His thoughts here are prompted by his recent visit to the Synod of the Churches of the Middle East. It was held, appropriately enough, on Cyprus, that densely-textured and troubled island where great religions have shared the same geographic space for centuries. Old hurts must be let-go, because “The wrongs and the deep wounds of the past were all too evident, but so too was the desire for the peace and communion that had existed before. Everyone knows that violence does not bring progress – indeed, it gave rise to the present situation. Only in a spirit of compromise and mutual understanding can unity be re-established. To prepare the people for this attitude of peace is an essential task of pastoral ministry”.

Again, his insight that “violence does not bring progress” stands four-square in the center of his thoughts, drawing upon his own experience, no doubt, of Germany’s unhappy experiences with ‘violent progress’ during the Third Reich in his youth.

The immediate issue is religiously-based violence, increasing in a Middle East (and a Europe that has taken in so many immigrants from that area) where the great religions have shaped the various cultures and where ‘differences’ can stoke deep emotions indeed. Human beings must be adept in the mature competences of reason and patience necessary to strike the complex dynamic balance of a ‘tolerance’ that enables civil comity and peace while not abandoning the vital Ground upon which cultures and lives are built and in which they and their peoples are vitally rooted.

If matters of ultimate meaning, especially when they have to share the same geographic turf, create the potential for disagreement and strife, yet it cannot be realistic or sane to simply wish-away the deep human need for the Beyond or, in the postmodern style, the Beyond itself.

I think there is food for American consideration here as well, although it lies below the surface of the thought (which is not a place most Americans look unless given some help). The ‘revolutionary’ sensibility – in the European, not the Framers’ sense of it – which was imported into this country bigtime through the Frankfurt School in its second phase (see my immediately previous Post), is almost by its very nature dependent upon ‘violence’ in some form or other.

While the democratic and deliberative Vision of the Framers, and the ethos they sought to support as the American key of public political discourse, was precisely intended to enable the Citizens to deliberate in an atmosphere of mutual reason, with an aim to arriving at a workable consensus as to how to order life for the common-weal, yet the revolutionary sensibility is antithetical to that ethos by its very nature.
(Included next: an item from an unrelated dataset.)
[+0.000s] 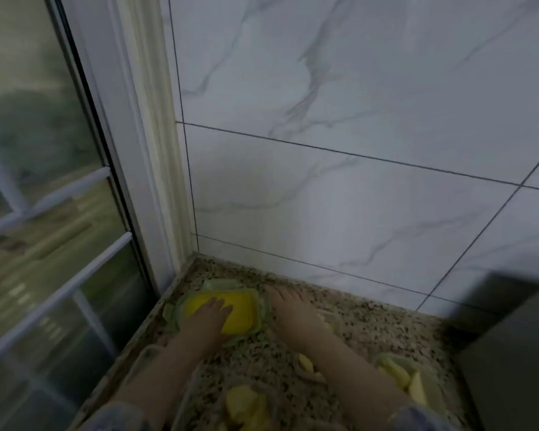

Because the very dynamic of the revolutionary cadre is that there is a great evil, which only the cadres and the ‘revolution’ can see, and which the rest of the populace is too dim or too invested in the ‘status quo’ to admit, which therefore not only justifies but requires revolutionary violence. ‘Democracy’ in this scheme doesn’t work, can’t work, and must be sidestepped or neutralized in order for the cadres to establish ‘revolutionary progress’.

Over here, the many ‘revolutions’ since the Sixties, guided by the thinking of the government-heavy Frankfurt School, have worked not so much through physical violence but through the less-bloody but equally pernicious violence of manipulation and distortions of truth; so much so that after 40 Biblical years not only can the Citizenry barely distinguish between truth and untruth, fantasy and reality, vision and illusion, but the government itself no longer sees the need to make such distinctions. Fear based on fears will do very nicely as a civic fuel, thank yew very much.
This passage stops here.